V. Collaborative Practice/ Networking (history)

In a network people are working together, they share resources and knowledge with each other - and they compete with each other. This process has sped up enormously within a few decades and has reached a new quality/dimension. It is the computer who had and has a forming influence on this change – from the Mainframes of the 50s and 60s to the PCs of the 70s and the growing popularity of the Internet during the 90s of the past century. The dataflow created new economies and new forms of human communication – and last but not least the so-called globalization.

 

VI. Pop/Mass/Society

The dividing lines between art products and consumer products have been disappearing more and more since the Pop Art of the 1960s. The distinction between artist and recipient has also become blurred. Most recently, the digitalization of our society has sped up this process enormously. In principle, more and more artworks are no longer bound to a specific place and can be further developed relatively freely. The cut-and-paste principle has become an essential characteristic of contemporary culture production. The spread of access to the computer and the internet gives more people the possibility to participate in this production. The panel examines concrete forms, as for example computer games, determining the cultural context and what consequences they could have for the understanding of art in the 21st century.

 

 

VII a. Collecting, preserving and archiving the media arts
Collections grow because of different influences such as art dealers, the art
market, curators and currents in the international contemporary art scene.
What are the conditions necessary for a wider consideration of media art
works and of new media in these collections?

 

VII b. Database/New Scientific Tools

Accessing and browsing the immense amount of data produced by individuals, institutions, and archives has become a key question to our information society. In which way can new scientific tools of structuring and visualizing data provide new contexts and enhance our understanding of semantics?

 

VIII. Cross-Culture – Global Art

Issues of cultural difference will be included throughout Refresh!  However, the panels in Cross-Culture--Global Art provide an opportunity to examine cross-cultural influences, the global and the local.  Through these sessions we hope to construct the histories, influences and parallels to new media art and even the definitions of what constitutes new media from varied cultural perspectives.  For example, how what are the impacts of narrative structures from Aboriginal and other oral cultures on the analysis and practice of new media?  How do notions of identity shift across cultures historically, how are these embedded and transformed by new media practice?  What philosophical perspectives can ground our understandings of new media aesthetics?  How does globalization and the construction of global contexts such as festivals and biennials effect local new media practices? We encourage papers from diverse cultural perspectives and methodologies.

 

IX. What can the History of New Media Learn from History of Science/Science Studies?

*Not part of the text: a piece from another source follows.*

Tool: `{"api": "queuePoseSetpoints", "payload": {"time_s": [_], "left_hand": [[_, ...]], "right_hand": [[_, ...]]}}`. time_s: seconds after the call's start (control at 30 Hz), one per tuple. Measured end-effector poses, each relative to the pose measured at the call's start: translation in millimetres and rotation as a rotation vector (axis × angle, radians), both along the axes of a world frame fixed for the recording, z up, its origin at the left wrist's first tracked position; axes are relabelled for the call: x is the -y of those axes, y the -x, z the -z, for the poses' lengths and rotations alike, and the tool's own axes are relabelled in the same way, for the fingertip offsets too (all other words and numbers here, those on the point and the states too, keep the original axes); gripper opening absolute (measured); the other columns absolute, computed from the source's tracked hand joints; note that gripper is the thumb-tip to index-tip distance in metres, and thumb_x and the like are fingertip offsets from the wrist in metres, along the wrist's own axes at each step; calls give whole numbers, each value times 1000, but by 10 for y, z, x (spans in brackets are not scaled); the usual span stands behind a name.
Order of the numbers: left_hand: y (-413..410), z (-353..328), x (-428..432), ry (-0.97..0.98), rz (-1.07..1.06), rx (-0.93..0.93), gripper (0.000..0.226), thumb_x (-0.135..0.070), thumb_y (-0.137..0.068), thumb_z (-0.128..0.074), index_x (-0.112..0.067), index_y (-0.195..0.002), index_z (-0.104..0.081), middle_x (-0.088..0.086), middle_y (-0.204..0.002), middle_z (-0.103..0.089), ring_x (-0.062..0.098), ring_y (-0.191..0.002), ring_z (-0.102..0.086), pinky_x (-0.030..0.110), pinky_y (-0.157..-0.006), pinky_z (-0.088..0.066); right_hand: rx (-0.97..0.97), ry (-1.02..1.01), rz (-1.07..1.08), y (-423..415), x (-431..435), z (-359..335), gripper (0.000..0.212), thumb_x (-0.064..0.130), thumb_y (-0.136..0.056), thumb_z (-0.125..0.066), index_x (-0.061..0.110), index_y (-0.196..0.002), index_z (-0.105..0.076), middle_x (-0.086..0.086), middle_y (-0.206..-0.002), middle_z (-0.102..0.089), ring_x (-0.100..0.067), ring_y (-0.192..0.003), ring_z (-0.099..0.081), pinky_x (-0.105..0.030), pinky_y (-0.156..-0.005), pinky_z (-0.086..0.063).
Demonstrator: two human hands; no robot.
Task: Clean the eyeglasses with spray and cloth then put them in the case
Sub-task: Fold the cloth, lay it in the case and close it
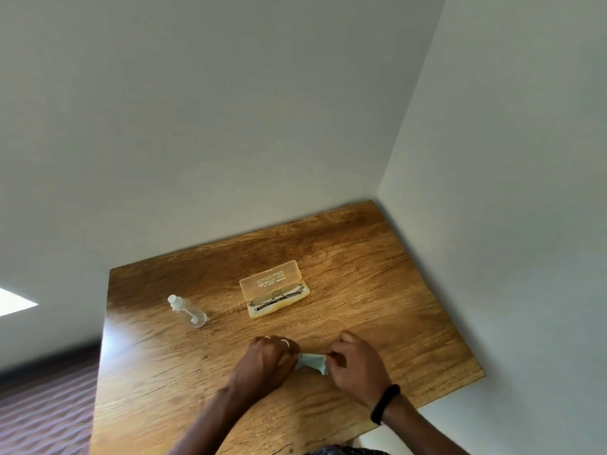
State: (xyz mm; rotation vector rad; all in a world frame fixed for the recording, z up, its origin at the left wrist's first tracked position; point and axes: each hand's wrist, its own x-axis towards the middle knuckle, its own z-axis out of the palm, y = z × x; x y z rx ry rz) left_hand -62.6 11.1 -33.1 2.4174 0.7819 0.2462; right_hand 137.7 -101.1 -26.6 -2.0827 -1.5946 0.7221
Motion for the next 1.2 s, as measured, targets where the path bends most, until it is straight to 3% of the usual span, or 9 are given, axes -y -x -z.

As in the case of artists working in traditional media who have engaged science and technology, new media artists must be situated contextually in the “cultural field” (Kate Hayles) in which they have worked or are working.  Science and technology have been an important part of that cultural field in the twentieth century, and the history of science and science studies—along with the field of literature and science--offer important lessons for art historians writing the history of new media art.  This session invites papers from art historians and scholars in science-related disciplines which explore methodological and theoretical issues as well as those that put interdisciplinary approaches into practice in studying new media art.

 

X. Rejuvenate: Film, sound and music in media arts history
During an earlier period of new media arts discourse, time-based media were often considered to be "old media." While this conceit has been tempered, we still need to consider the sophistication and provocation of film, sound and music from the perspective of media arts history. This session invites papers, which examine the return of old media, thick in their natural habitat of the discourses, practices and institutions of the arts, entertainment,
science, everyday life, wherever they existed.

 

 


Please send a 200 word proposal and a very brief curriculum vitae by
December 1st, 2004 via e-mail to [log in to unmask] Full papers (5000 to 7000 word long) must be received via e-mail by July 1st., 2005.
Details about their format will be sent separately to the participants.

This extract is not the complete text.